What is expected:
Look below for the line that contains "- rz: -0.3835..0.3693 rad", then copy it and each following line exactly, through and including the line that contains "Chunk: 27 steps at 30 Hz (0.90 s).".

Available data:
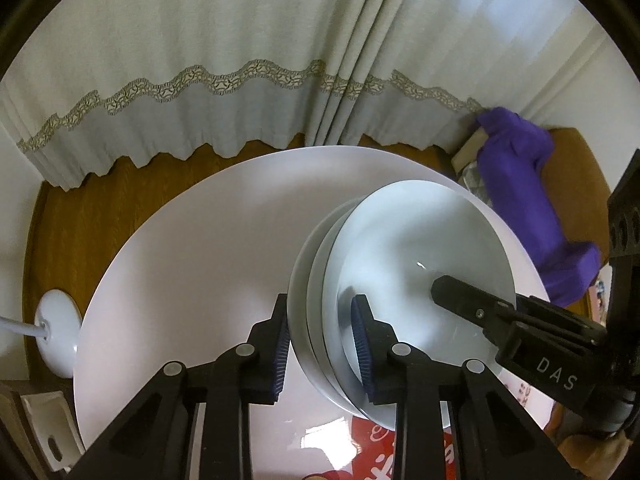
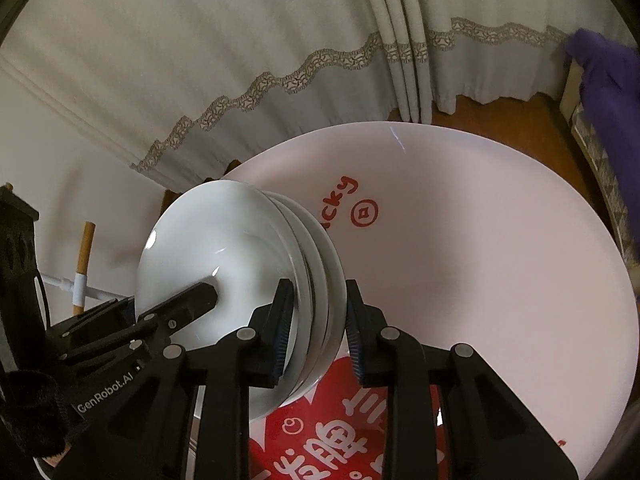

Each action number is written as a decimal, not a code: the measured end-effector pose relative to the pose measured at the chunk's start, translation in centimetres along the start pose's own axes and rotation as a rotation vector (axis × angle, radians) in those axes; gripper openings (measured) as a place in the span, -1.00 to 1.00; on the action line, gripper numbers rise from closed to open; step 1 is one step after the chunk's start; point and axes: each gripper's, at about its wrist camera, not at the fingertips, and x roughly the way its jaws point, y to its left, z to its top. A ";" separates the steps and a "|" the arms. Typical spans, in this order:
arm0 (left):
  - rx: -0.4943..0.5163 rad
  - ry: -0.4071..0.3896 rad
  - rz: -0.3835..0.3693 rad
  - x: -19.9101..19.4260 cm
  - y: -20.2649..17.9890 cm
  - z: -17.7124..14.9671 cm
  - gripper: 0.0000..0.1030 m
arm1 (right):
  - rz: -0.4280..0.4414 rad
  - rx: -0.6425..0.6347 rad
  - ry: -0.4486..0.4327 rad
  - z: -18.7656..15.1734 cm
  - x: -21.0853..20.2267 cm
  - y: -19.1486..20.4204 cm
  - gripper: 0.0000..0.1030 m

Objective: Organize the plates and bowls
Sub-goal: 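Lift the white bowl stack off the table with both tools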

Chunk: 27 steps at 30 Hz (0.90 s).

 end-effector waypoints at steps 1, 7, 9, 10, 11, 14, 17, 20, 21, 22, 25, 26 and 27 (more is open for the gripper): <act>0.001 -0.002 -0.001 0.1 -0.1 -0.1 -0.51 | 0.002 -0.002 0.001 0.0 -0.1 -0.1 -0.51; 0.003 0.007 -0.006 -0.6 -0.9 -1.2 -0.52 | 0.008 0.009 -0.001 -0.5 -0.4 -0.5 -0.51; 0.004 0.012 -0.011 -0.8 -0.9 -1.5 -0.52 | 0.010 0.012 -0.001 -0.8 -0.7 -0.7 -0.52; 0.005 0.013 -0.012 -0.8 -1.0 -1.7 -0.52 | 0.009 0.010 0.000 -0.9 -0.8 -0.8 -0.52; 0.008 0.014 -0.011 -0.9 -1.2 -1.9 -0.52 | 0.008 0.012 0.001 -1.0 -0.9 -0.9 -0.52; 0.015 0.017 -0.012 -1.5 -1.7 -2.3 -0.52 | 0.010 0.019 0.002 -1.6 -1.2 -1.1 -0.52; 0.021 0.015 -0.012 -2.2 -2.2 -2.8 -0.52 | 0.013 0.021 -0.002 -2.2 -1.8 -1.3 -0.52; 0.031 0.010 -0.008 -3.1 -2.8 -3.6 -0.52 | 0.019 0.022 -0.004 -2.9 -2.4 -1.4 -0.52; 0.034 0.009 -0.007 -3.4 -3.0 -3.8 -0.52 | 0.021 0.024 -0.004 -3.1 -2.6 -1.5 -0.52; 0.040 0.010 -0.006 -3.6 -3.2 -4.2 -0.52 | 0.023 0.027 -0.005 -3.4 -2.8 -1.6 -0.52; 0.047 0.012 -0.004 -4.2 -4.1 -4.9 -0.52 | 0.027 0.035 -0.007 -4.1 -3.5 -2.0 -0.52; 0.049 0.012 -0.004 -4.5 -4.3 -4.9 -0.52 | 0.026 0.036 -0.006 -4.3 -3.7 -2.1 -0.52; 0.052 0.013 -0.005 -4.7 -4.6 -5.2 -0.52 | 0.028 0.038 -0.007 -4.5 -3.9 -2.2 -0.52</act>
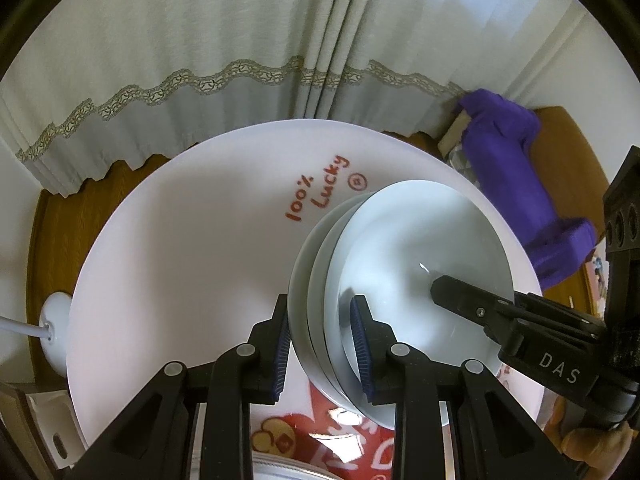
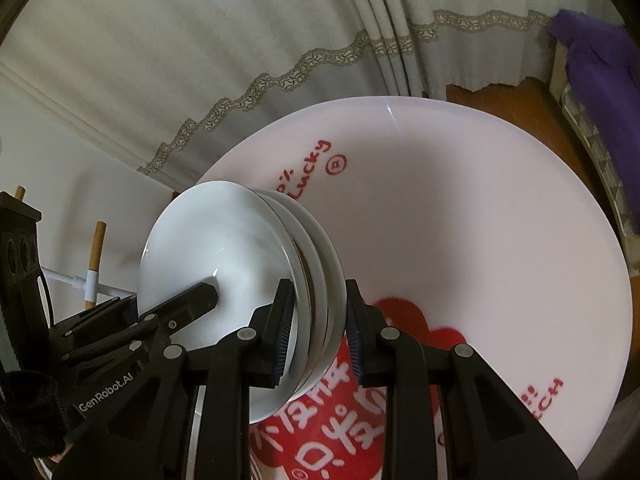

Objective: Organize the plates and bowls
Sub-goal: 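Lift the white bowl stack off the table with both tools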

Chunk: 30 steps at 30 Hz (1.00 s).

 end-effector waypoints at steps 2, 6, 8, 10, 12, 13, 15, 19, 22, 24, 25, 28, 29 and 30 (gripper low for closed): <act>0.010 0.000 0.002 -0.4 -0.6 -0.5 -0.52 | 0.005 0.007 -0.001 -0.6 -0.5 -0.4 -0.52; 0.022 -0.001 0.001 -1.2 -1.8 -1.6 -0.53 | 0.014 0.018 0.003 -1.5 -1.1 -1.2 -0.52; 0.029 0.001 -0.003 -1.6 -2.4 -2.1 -0.53 | 0.011 0.023 -0.003 -1.9 -1.7 -1.6 -0.52; 0.038 0.001 -0.006 -1.9 -2.9 -2.5 -0.53 | 0.013 0.031 -0.011 -2.5 -2.3 -1.9 -0.52; 0.047 0.001 -0.003 -2.3 -3.4 -2.9 -0.53 | 0.013 0.034 -0.015 -3.0 -2.8 -2.2 -0.52; 0.050 0.001 -0.004 -2.6 -3.7 -3.1 -0.53 | 0.013 0.039 -0.017 -3.2 -3.1 -2.4 -0.52; 0.057 0.003 -0.005 -3.0 -4.3 -3.8 -0.53 | 0.012 0.039 -0.019 -3.6 -3.5 -2.6 -0.52; 0.068 0.011 -0.006 -3.6 -5.3 -4.7 -0.53 | 0.009 0.050 -0.023 -4.6 -4.4 -3.2 -0.52; 0.074 0.017 -0.008 -4.0 -5.9 -5.4 -0.53 | 0.006 0.055 -0.021 -5.6 -5.0 -3.6 -0.52; 0.079 0.024 -0.012 -4.3 -6.4 -5.9 -0.53 | 0.002 0.058 -0.018 -6.2 -5.3 -3.9 -0.52; 0.080 0.030 -0.015 -4.3 -6.6 -6.3 -0.53 | 0.001 0.059 -0.017 -6.5 -5.4 -4.1 -0.52; 0.084 0.039 -0.020 -4.4 -7.0 -6.8 -0.53 | -0.004 0.062 -0.010 -7.4 -5.8 -4.7 -0.52; 0.085 0.041 -0.019 -4.4 -7.1 -7.0 -0.53 | -0.006 0.063 -0.008 -7.7 -5.9 -4.9 -0.52; 0.087 0.043 -0.020 -4.5 -7.2 -7.3 -0.53 | -0.007 0.063 -0.004 -8.1 -6.0 -5.1 -0.52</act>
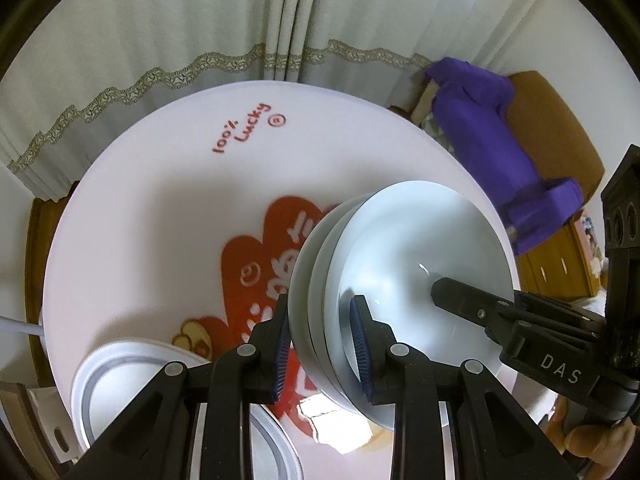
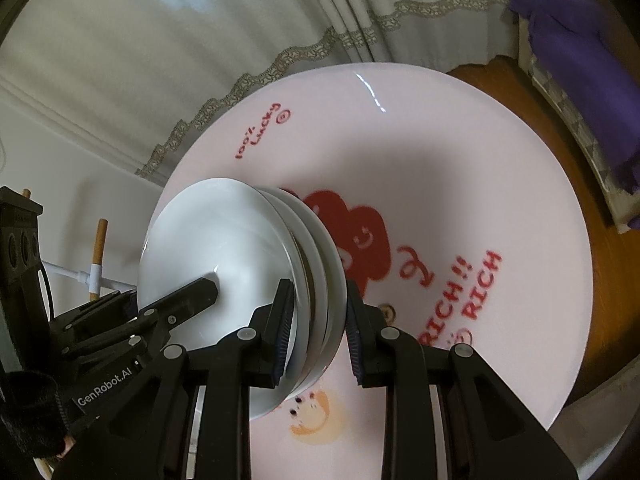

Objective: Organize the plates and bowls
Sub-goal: 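Lift the white bowl stack off the table with both tools, then carry the bowl stack over the grey-rimmed plate stack with both tools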

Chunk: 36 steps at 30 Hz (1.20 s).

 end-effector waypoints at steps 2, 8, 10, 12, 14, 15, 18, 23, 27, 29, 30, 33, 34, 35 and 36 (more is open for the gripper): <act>0.000 0.008 -0.004 0.0 -0.3 -0.7 -0.53 | -0.001 0.002 0.008 -0.6 -0.2 -0.3 -0.52; -0.007 0.030 -0.013 -0.4 -0.8 -2.8 -0.53 | -0.008 -0.006 0.037 -2.6 -0.6 -0.8 -0.52; -0.019 0.040 -0.022 -0.4 -0.7 -3.5 -0.53 | -0.012 -0.004 0.049 -3.2 -0.7 -1.0 -0.52; -0.025 0.046 -0.030 -0.5 -0.6 -3.9 -0.53 | -0.020 -0.012 0.057 -3.9 -0.9 -1.0 -0.52; -0.038 0.057 -0.041 -0.3 -0.6 -4.6 -0.53 | -0.026 -0.011 0.071 -4.5 -0.9 -1.1 -0.52; -0.046 0.063 -0.047 -0.1 -0.6 -4.9 -0.52 | -0.031 -0.012 0.074 -4.7 -1.0 -1.2 -0.52; -0.061 0.079 -0.060 0.4 -0.8 -5.7 -0.52 | -0.050 -0.017 0.092 -5.4 -1.0 -1.4 -0.52; -0.071 0.079 -0.068 0.4 -1.0 -7.4 -0.52 | -0.060 -0.036 0.128 -6.4 -1.1 -1.6 -0.52; -0.073 0.067 -0.064 0.2 -1.5 -8.3 -0.51 | -0.066 -0.058 0.134 -6.8 -1.4 -1.4 -0.52; -0.086 0.065 -0.073 0.4 -1.3 -8.3 -0.52 | -0.061 -0.059 0.133 -6.8 -1.3 -1.5 -0.52; -0.086 0.060 -0.071 0.4 -1.3 -8.3 -0.51 | -0.057 -0.057 0.130 -6.8 -1.3 -1.6 -0.52; -0.093 0.039 -0.069 0.4 -1.3 -8.4 -0.49 | -0.054 -0.058 0.121 -6.7 -1.1 -1.7 -0.52; -0.103 0.032 -0.074 0.4 -1.3 -8.5 -0.48 | -0.050 -0.051 0.119 -6.6 -1.0 -1.8 -0.52; -0.105 0.026 -0.072 0.4 -1.4 -8.5 -0.48 | -0.045 -0.048 0.120 -6.6 -1.0 -1.9 -0.48; -0.109 0.015 -0.066 0.4 -1.4 -8.7 -0.47 | -0.039 -0.051 0.120 -6.6 -1.0 -1.9 -0.47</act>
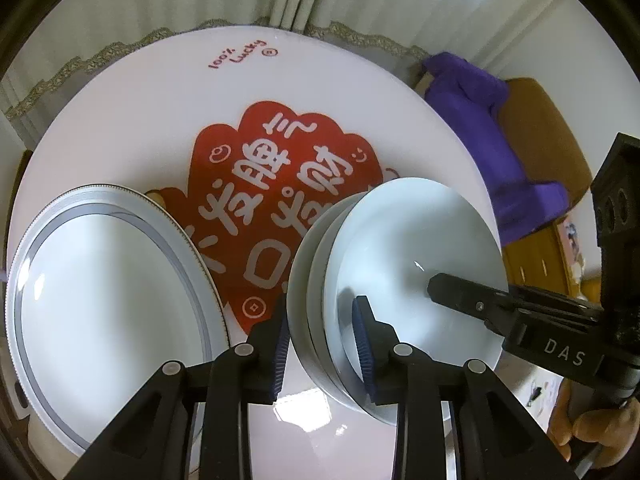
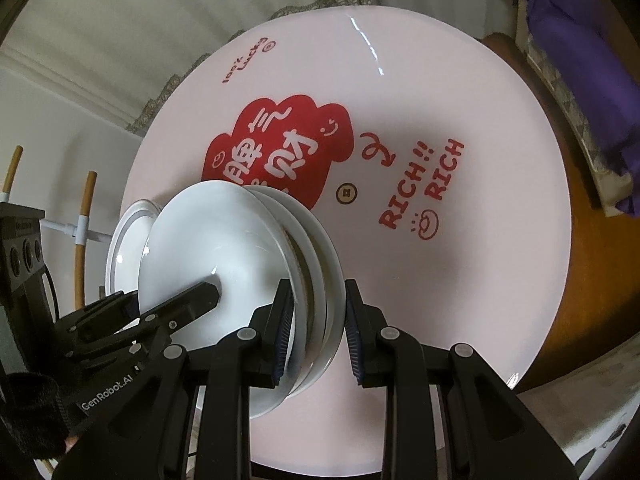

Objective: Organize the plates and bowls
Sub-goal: 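Carry the bowl stack over the grey-rimmed plate stack with both tools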

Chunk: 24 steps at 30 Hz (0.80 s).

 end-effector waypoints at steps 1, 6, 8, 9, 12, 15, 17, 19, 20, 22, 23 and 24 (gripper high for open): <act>-0.008 -0.009 0.003 0.0 0.0 -0.1 -0.45 | -0.001 -0.003 -0.004 0.0 0.0 0.0 -0.47; -0.053 -0.069 0.066 -0.4 -0.1 -1.4 0.00 | -0.032 -0.035 -0.017 -0.3 -0.5 0.4 -0.46; -0.092 -0.087 0.070 -0.7 0.2 -2.1 0.12 | -0.033 -0.037 -0.018 -0.4 -0.7 0.2 -0.32; -0.110 -0.093 0.067 -0.9 0.2 -2.5 0.14 | -0.036 -0.040 -0.017 -0.5 -0.7 0.2 -0.28; -0.131 -0.099 0.072 -0.9 0.0 -3.4 0.20 | -0.026 -0.045 -0.023 -0.6 -1.1 0.0 -0.25; -0.151 -0.115 0.086 -1.1 -0.5 -4.2 0.23 | -0.024 -0.064 -0.023 -0.7 -1.2 0.2 -0.25; -0.170 -0.124 0.097 -1.1 -0.8 -4.5 0.34 | -0.018 -0.078 -0.020 -0.7 -1.2 0.4 -0.25; -0.192 -0.140 0.095 -1.0 -1.1 -5.0 0.35 | -0.019 -0.095 -0.017 -0.7 -1.1 0.5 -0.25; -0.199 -0.146 0.103 -1.1 -1.2 -5.2 0.35 | -0.022 -0.102 -0.018 -0.8 -1.1 0.5 -0.25; -0.222 -0.167 0.127 -1.3 -1.4 -5.5 0.36 | -0.022 -0.113 -0.015 -0.8 -1.1 0.5 -0.25; -0.236 -0.186 0.144 -1.5 -1.6 -5.7 0.36 | -0.017 -0.118 -0.013 -0.8 -1.0 0.5 -0.25; -0.248 -0.200 0.161 -1.5 -1.8 -5.9 0.36 | -0.013 -0.123 -0.011 -0.8 -1.0 0.6 -0.25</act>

Written answer:
  - rz: -0.3835..0.3693 rad
  - x: -19.9101..19.4260 cm
  - y: -20.2649..17.9890 cm
  - z: -17.7124..14.9671 cm
  - gripper: 0.0000..0.1030 m
arm1 (right):
  - rz: -0.4280..0.4414 rad
  - rx: -0.6425..0.6347 rad
  - ry: -0.4486..0.4327 rad
  - z: -18.7656..15.1734 cm
  - x: -21.0853..20.2267 cm
  - y: -19.1486..20.4204 cm
  - gripper: 0.0000..0.1030 m

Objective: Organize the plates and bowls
Sub-goal: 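Lift the white bowl stack off the table with both tools
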
Chunk: 27 steps at 30 Hz (0.90 s).

Output for the exercise is now complete.